- Born: 10 June 1947
- Died: 11 July 1991 (aged 44) Tsukuba, Ibaraki, Japan
- Spouse: Masako Igarashi [ja]
- Writing career
- Notable work: Translation of The Satanic Verses

= Hitoshi Igarashi =

Japanese writer and translator (1947–1991)

Hitoshi Igarashi (五十嵐 一, Igarashi Hitoshi) was a Japanese scholar of Arabic and Persian literature and history and the Japanese translator of Salman Rushdie's novel The Satanic Verses. He was murdered in the wake of fatwas issued by Ayatollah Ruhollah Khomeini of Iran – who, by the time of Igarashi's murder, had died – calling for the death of the book's author and "those involved in its publication." His murder remains unsolved.

==Early life==
Igarashi was born in 1947. He completed his doctoral programme in Islamic art at the University of Tokyo in 1976 and was a research fellow at the Royal Academy of Iran until 1979.

==Career==
Igarashi was an associate professor of comparative Islamic culture at the University of Tsukuba. He translated Avicenna's The Canon of Medicine and Salman Rushdie's The Satanic Verses and wrote books on Islam, including The Islamic Renaissance and Medicine and Wisdom of the East.

==Death==

In early 1989, Supreme Leader of Iran Ruhollah Khomeini issued a fatwa, calling for the death of "the author of the Satanic Verses book, which is against Islam, the Prophet and the Qur'an". In March 1991, Khomeini's successor, Ali Khamenei, issued a further fatwa and multimillion-dollar bounty for the death of "any of those involved in its publication who are aware of its content". In 1990, one year after the issuing of these fatwas, Igarashi and his publisher Gianni Palma held a press conference in Tokyo to announce their translation of The Satanic Verses into Japanese. Shi'a Muslims attended the event in order to protest the publication, and midway through, a Pakistani Muslim rushed onto the stage and attempted to assault Palma. The attacker was arrested and deported.
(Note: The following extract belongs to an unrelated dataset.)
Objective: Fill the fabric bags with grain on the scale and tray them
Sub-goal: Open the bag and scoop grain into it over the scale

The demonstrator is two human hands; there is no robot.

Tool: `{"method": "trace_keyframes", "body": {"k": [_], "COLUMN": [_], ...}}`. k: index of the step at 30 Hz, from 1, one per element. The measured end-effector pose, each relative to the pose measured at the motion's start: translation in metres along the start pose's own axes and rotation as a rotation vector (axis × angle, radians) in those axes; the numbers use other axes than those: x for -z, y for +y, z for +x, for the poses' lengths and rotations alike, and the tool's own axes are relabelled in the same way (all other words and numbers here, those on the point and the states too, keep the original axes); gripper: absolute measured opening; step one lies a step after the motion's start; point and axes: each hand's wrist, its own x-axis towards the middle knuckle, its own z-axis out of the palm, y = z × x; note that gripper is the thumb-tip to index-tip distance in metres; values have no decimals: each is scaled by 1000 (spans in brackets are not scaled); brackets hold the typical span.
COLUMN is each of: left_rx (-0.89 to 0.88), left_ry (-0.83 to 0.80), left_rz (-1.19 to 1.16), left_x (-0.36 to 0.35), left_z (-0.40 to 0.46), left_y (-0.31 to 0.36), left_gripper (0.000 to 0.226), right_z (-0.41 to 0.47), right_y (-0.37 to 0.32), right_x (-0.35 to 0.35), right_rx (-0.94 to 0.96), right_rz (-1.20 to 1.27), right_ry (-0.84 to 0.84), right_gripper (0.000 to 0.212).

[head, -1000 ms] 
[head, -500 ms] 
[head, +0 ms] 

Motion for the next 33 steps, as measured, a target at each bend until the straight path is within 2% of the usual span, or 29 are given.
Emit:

A year and a half later, Igarashi was stabbed repeatedly in the face and arms by an unknown assailant and died. His body was found on 12 July 1991 in his office at the University of Tsukuba. The autopsy showed that he had died within a four-hour timeframe, specifically between 10:00p.m. on 11 July and 2:00a.m. on 12 July.

In 2006, the statute of limitations on the stabbing expired. Kenneth M. Pollack alleged in The Persian Puzzle that the attack was a covert operation by the Iranian Revolutionary Guards.